- **About this task**
Reproduce the listing word for word. Skip any image.

- **Dataset extract**
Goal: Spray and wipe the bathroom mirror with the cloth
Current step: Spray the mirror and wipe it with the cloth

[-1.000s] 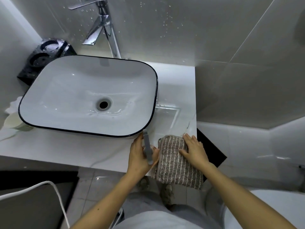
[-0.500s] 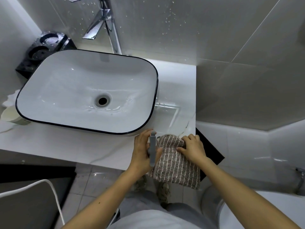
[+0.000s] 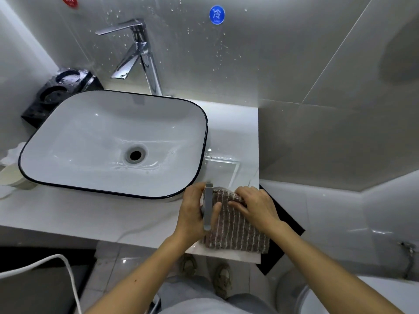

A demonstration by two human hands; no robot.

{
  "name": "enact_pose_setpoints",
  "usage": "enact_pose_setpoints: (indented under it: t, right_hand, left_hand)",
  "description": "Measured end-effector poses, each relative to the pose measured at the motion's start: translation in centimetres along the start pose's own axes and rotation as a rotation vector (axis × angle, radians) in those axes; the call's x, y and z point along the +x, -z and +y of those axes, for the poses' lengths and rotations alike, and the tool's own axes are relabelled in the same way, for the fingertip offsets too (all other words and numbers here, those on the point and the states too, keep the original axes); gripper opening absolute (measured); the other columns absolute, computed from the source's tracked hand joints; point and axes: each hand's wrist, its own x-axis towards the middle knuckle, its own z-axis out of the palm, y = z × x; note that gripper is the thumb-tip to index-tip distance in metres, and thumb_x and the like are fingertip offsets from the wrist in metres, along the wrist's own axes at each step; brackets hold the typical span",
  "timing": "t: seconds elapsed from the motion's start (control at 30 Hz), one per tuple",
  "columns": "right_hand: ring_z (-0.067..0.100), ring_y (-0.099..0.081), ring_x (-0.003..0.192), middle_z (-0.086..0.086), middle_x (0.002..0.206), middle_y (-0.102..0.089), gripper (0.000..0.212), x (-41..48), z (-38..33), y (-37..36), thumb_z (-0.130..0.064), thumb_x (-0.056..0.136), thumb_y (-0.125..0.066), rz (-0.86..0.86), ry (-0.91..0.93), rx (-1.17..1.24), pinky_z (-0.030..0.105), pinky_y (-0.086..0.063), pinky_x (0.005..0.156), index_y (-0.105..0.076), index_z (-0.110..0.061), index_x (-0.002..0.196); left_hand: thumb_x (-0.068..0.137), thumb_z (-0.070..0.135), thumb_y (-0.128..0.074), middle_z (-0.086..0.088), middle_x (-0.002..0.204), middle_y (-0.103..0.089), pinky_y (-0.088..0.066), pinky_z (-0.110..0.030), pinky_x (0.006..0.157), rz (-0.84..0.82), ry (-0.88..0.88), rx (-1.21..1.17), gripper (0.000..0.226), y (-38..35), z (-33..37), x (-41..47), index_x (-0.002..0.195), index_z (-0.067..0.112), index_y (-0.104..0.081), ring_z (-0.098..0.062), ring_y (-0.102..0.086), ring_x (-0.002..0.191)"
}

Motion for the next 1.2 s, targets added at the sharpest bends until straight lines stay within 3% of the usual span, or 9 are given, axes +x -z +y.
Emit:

- **Response to the exercise**
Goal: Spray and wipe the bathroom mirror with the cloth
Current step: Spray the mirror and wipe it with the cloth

[-1.000s] 
[-0.500s] 
[+0.000s] 

A demonstration by two human hands; no robot.

{
  "name": "enact_pose_setpoints",
  "usage": "enact_pose_setpoints: (indented under it: t, right_hand, left_hand)",
  "description": "Measured end-effector poses, each relative to the pose measured at the motion's start: translation in centimetres along the start pose's own axes and rotation as a rotation vector (axis × angle, radians) in those axes; the call's x, y and z point along the +x, -z and +y of those axes, for the poses' lengths and rotations alike, and the tool's own axes are relabelled in the same way, for the fingertip offsets too (all other words and numbers here, those on the point and the states too, keep the original axes); gripper opening absolute (measured); the other columns absolute, computed from the source's tracked hand joints; point and axes: each hand's wrist, its own x-axis towards the middle knuckle, its own z-axis out of the palm, y = z × x; note that gripper is the thumb-tip to index-tip distance in metres, and thumb_x and the like are fingertip offsets from the wrist in metres, along the wrist's own axes at each step; brackets hold the typical span",
  "timing": "t: seconds elapsed from the motion's start (control at 30 Hz), one per tuple",
  "columns": "right_hand: ring_z (-0.067..0.100), ring_y (-0.099..0.081), ring_x (-0.003..0.192), middle_z (-0.086..0.086), middle_x (0.002..0.206), middle_y (-0.102..0.089), gripper (0.000..0.212), x (-41..48), z (-38..33), y (-37..36), thumb_z (-0.130..0.064), thumb_x (-0.056..0.136), thumb_y (-0.125..0.066), rz (-0.86..0.86), ry (-0.91..0.93), rx (-1.17..1.24), pinky_z (-0.030..0.105), pinky_y (-0.086..0.063), pinky_x (0.005..0.156), index_y (-0.105..0.076), index_z (-0.110..0.061), index_x (-0.002..0.196); left_hand: thumb_x (-0.068..0.137), thumb_z (-0.070..0.135), thumb_y (-0.128..0.074), middle_z (-0.086..0.088), middle_x (-0.002..0.204), middle_y (-0.103..0.089), pinky_y (-0.088..0.066), pinky_z (-0.110..0.030), pinky_x (0.006..0.157), rz (-0.84..0.82), ry (-0.88..0.88), rx (-1.21..1.17), gripper (0.000..0.226), y (-38..35), z (-33..37), x (-41..47), index_x (-0.002..0.195), index_z (-0.067..0.112), index_y (-0.104..0.081), ring_z (-0.098..0.062), ring_y (-0.102..0.086), ring_x (-0.002..0.191)"
}

Motion for the next 1.2 s, targets added at the sharpest bends until straight lines stay within 3% of the usual span, or 9 are given, axes +x -z +y.
Emit:

That completes the answer, and no more is expected.